Data to process —
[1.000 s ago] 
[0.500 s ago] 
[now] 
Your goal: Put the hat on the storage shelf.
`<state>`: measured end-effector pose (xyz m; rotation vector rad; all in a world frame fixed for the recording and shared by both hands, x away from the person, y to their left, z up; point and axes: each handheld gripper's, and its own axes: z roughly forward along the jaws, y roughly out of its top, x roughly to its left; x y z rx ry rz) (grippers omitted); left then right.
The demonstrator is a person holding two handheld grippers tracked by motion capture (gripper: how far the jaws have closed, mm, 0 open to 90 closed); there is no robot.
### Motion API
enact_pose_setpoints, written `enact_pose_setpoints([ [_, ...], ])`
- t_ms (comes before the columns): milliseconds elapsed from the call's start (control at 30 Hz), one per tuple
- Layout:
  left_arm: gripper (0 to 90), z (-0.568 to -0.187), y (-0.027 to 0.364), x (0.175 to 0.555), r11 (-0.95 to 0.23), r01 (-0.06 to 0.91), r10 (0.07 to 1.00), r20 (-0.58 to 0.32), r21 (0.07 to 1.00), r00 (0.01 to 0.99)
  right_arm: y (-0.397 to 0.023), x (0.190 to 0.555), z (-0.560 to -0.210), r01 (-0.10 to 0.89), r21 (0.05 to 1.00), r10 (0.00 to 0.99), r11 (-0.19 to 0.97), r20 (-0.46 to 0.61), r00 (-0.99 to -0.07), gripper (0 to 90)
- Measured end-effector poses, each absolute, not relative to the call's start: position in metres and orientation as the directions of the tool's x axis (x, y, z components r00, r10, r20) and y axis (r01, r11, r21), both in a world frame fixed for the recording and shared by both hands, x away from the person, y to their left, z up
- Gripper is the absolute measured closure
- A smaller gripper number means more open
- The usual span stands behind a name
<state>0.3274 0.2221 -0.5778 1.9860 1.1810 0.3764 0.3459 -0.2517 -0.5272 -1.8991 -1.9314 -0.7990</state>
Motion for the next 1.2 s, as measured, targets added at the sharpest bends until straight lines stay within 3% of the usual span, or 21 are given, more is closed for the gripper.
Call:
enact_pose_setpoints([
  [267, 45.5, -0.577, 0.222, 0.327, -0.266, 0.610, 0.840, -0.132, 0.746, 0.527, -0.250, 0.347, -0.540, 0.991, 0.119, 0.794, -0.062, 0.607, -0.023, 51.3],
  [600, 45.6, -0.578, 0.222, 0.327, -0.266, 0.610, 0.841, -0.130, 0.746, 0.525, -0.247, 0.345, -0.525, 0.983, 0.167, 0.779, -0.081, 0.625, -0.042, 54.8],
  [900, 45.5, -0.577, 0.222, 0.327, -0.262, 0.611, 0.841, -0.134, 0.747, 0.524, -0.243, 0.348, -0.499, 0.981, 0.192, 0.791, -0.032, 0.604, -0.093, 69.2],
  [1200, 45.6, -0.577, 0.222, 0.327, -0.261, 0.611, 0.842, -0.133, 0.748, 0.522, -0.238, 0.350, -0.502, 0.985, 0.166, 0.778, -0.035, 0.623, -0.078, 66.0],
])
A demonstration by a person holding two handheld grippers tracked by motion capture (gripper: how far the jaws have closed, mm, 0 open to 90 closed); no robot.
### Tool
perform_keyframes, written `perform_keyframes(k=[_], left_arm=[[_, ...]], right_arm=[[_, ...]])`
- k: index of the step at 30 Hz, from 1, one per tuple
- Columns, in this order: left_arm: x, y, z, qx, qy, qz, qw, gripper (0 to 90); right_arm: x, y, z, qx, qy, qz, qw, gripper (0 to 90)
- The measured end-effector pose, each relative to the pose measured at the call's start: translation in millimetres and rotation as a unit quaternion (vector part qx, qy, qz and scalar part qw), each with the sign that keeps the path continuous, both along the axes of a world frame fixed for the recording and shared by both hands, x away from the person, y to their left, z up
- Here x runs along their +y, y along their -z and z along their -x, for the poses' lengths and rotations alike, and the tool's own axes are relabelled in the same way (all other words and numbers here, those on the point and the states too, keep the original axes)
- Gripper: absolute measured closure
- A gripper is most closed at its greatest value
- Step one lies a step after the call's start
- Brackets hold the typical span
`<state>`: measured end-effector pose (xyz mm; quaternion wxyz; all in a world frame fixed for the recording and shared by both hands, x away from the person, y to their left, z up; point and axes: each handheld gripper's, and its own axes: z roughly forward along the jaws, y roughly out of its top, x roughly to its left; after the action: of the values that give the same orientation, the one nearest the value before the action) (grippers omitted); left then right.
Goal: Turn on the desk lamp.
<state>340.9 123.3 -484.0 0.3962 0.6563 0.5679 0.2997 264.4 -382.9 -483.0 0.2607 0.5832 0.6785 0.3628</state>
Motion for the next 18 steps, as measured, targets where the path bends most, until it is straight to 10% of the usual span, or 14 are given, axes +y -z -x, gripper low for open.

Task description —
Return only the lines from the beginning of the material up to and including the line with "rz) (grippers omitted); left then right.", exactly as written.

Solution to this exercise —
[1.000 s ago] 
[0.500 s ago] 
[now] 
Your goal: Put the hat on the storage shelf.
`<state>`: measured end-effector pose (xyz m; rotation vector rad; all in a world frame fixed for the recording and shared by both hands, x away from the person, y to their left, z up; point and axes: each handheld gripper's, and its own axes: z roughly forward along the jaws, y roughly out of its top, x roughly to its left; x y z rx ry rz) (grippers omitted); left then right.

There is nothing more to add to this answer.